§ **WHAT TO DO**: Pull out of the data below the stretch of lines bounded by the one containing "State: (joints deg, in" and the one containing "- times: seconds", both bounds included, unchanged.

§ **DATA FOR THE TASK**:
···
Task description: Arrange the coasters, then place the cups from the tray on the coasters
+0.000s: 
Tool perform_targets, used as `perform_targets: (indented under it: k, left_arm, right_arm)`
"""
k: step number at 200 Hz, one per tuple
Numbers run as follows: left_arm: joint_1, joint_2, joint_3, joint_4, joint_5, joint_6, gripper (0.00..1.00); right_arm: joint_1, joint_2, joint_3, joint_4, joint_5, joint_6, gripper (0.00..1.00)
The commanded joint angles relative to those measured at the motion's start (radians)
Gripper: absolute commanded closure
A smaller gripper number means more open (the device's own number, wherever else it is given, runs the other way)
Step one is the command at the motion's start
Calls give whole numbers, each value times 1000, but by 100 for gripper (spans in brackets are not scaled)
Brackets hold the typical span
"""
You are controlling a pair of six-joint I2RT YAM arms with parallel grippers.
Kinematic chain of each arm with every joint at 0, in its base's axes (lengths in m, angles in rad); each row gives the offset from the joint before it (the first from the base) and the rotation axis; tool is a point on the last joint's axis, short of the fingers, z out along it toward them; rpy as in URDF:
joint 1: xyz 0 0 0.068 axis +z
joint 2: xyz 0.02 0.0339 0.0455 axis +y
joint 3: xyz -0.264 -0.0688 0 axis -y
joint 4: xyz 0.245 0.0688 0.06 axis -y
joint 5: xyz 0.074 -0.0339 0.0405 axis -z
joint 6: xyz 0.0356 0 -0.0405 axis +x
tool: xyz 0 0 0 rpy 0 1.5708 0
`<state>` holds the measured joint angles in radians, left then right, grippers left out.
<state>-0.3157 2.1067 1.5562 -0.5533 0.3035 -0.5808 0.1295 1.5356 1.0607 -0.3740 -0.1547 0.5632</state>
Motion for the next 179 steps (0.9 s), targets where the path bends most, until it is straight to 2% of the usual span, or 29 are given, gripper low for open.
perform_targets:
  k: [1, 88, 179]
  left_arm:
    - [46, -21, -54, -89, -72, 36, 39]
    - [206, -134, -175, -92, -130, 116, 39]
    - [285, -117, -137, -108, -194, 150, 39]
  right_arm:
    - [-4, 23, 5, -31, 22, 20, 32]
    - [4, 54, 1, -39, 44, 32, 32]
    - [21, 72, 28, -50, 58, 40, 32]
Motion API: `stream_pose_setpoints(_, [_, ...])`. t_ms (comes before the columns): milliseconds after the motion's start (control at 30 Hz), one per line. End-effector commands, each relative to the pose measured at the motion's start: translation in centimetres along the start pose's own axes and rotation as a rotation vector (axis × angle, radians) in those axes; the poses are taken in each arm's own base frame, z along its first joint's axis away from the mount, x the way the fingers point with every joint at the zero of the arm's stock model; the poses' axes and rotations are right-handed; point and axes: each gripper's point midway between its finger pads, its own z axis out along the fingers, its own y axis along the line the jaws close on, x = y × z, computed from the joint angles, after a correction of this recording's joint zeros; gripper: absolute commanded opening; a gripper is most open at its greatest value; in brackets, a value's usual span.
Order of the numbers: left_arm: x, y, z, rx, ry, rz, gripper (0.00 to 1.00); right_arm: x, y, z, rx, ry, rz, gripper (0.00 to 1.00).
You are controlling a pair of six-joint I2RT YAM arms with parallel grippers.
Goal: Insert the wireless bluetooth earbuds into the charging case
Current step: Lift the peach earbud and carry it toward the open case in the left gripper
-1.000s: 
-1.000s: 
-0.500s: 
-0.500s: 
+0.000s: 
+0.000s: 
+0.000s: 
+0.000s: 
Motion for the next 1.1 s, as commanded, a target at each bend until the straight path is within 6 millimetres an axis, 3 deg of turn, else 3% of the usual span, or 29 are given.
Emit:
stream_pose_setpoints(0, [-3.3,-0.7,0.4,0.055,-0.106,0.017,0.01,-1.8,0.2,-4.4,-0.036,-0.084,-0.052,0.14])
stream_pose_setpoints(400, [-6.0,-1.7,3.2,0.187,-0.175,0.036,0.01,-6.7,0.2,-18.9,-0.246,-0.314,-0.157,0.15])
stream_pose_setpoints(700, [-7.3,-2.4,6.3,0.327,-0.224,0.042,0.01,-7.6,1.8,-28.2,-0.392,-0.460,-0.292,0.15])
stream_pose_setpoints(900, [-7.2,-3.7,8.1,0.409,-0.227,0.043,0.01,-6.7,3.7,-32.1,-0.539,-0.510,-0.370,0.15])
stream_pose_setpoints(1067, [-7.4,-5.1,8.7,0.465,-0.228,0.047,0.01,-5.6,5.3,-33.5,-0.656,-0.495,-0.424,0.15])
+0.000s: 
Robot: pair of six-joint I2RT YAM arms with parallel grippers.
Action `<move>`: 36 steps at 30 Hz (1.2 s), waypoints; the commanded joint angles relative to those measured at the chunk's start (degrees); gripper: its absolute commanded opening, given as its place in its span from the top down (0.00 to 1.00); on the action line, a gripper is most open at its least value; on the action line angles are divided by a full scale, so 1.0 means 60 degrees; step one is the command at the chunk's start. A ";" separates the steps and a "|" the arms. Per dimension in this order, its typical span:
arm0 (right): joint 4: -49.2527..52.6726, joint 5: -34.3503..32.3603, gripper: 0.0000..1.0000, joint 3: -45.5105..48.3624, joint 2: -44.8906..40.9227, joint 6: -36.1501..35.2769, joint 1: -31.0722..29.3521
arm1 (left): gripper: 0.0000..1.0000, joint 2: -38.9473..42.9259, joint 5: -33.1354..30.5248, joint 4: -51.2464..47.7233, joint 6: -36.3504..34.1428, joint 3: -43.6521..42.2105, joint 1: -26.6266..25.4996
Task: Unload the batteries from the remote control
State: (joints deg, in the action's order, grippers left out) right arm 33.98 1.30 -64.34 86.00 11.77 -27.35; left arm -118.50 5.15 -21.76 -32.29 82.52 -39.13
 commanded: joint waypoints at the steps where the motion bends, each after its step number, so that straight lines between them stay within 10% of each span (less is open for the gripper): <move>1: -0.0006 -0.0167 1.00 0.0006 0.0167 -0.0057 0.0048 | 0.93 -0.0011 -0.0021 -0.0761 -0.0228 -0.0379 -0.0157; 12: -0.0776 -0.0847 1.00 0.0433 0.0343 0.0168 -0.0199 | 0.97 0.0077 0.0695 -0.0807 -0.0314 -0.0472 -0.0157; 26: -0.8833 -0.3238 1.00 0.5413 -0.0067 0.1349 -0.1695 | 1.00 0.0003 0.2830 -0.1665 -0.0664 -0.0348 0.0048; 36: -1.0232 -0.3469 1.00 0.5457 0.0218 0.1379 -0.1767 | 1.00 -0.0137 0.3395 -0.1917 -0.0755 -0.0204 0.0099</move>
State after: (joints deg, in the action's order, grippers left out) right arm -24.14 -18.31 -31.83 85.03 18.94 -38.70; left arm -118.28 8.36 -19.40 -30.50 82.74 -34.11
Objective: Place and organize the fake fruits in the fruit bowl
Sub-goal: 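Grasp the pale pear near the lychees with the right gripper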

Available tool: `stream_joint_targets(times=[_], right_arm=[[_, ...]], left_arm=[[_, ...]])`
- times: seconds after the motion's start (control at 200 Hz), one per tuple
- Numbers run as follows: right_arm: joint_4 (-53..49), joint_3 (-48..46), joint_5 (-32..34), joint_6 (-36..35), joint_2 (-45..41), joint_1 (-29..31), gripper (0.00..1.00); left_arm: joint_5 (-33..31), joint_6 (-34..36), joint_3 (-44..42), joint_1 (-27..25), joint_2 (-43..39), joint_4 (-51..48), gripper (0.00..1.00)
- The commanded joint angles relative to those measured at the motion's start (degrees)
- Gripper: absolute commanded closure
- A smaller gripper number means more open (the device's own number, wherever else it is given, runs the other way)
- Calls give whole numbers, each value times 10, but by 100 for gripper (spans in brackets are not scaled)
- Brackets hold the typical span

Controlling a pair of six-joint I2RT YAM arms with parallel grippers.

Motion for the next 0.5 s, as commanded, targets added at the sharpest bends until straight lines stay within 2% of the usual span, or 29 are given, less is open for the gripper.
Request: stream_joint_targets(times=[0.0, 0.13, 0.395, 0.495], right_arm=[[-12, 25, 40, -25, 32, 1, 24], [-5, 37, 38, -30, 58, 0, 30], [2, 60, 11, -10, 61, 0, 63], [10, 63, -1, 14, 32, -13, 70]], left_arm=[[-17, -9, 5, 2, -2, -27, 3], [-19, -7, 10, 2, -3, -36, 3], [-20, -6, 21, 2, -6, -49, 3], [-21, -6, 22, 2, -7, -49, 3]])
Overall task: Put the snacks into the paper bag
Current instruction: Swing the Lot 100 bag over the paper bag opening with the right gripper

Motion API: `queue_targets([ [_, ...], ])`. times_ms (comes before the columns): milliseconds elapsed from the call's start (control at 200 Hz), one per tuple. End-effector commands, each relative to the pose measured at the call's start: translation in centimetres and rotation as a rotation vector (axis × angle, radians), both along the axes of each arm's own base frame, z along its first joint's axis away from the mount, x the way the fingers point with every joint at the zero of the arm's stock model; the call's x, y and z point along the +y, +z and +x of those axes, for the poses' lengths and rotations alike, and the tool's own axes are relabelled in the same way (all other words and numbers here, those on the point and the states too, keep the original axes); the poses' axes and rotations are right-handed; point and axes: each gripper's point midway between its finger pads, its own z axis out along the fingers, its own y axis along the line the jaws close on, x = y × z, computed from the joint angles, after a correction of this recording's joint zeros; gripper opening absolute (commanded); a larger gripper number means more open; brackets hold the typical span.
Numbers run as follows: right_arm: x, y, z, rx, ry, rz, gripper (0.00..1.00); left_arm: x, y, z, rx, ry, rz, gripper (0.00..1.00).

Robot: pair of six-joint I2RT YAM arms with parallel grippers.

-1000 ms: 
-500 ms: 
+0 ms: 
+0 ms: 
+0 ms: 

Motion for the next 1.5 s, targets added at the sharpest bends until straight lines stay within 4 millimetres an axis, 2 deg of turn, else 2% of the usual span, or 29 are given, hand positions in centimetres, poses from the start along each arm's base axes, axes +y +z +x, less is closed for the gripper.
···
§ **ANSWER TO THE EXERCISE**:
State: (joints deg, in the action's order, grippers left out) right arm 33.98 1.30 -64.34 86.00 11.77 -27.35; left arm -118.50 5.15 -21.76 -32.29 82.52 -39.13
 commanded: joint waypoints at the steps where the motion bends, each after its step number, so that straight lines between them stay within 10% of each span (less is open for the gripper): <move>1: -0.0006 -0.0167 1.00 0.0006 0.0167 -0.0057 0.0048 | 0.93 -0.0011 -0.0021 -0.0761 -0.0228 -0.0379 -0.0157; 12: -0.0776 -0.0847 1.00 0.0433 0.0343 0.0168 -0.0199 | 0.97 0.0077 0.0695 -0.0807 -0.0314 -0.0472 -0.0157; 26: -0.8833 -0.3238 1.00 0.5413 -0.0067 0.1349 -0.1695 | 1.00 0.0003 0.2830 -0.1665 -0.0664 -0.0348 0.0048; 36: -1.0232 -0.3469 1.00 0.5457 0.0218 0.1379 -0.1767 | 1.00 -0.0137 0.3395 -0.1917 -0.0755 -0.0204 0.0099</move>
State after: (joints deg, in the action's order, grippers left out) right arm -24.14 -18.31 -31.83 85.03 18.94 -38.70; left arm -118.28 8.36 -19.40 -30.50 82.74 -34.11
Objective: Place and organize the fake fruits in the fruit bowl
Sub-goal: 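Grasp the pale pear near the lychees with the right gripper
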
Available tool: `stream_joint_targets(times=[_], right_arm=[[_, ...]], left_arm=[[_, ...]])`
- times: seconds after the motion's start (control at 200 Hz), one per tuple

With the answer given, the exercise is complete.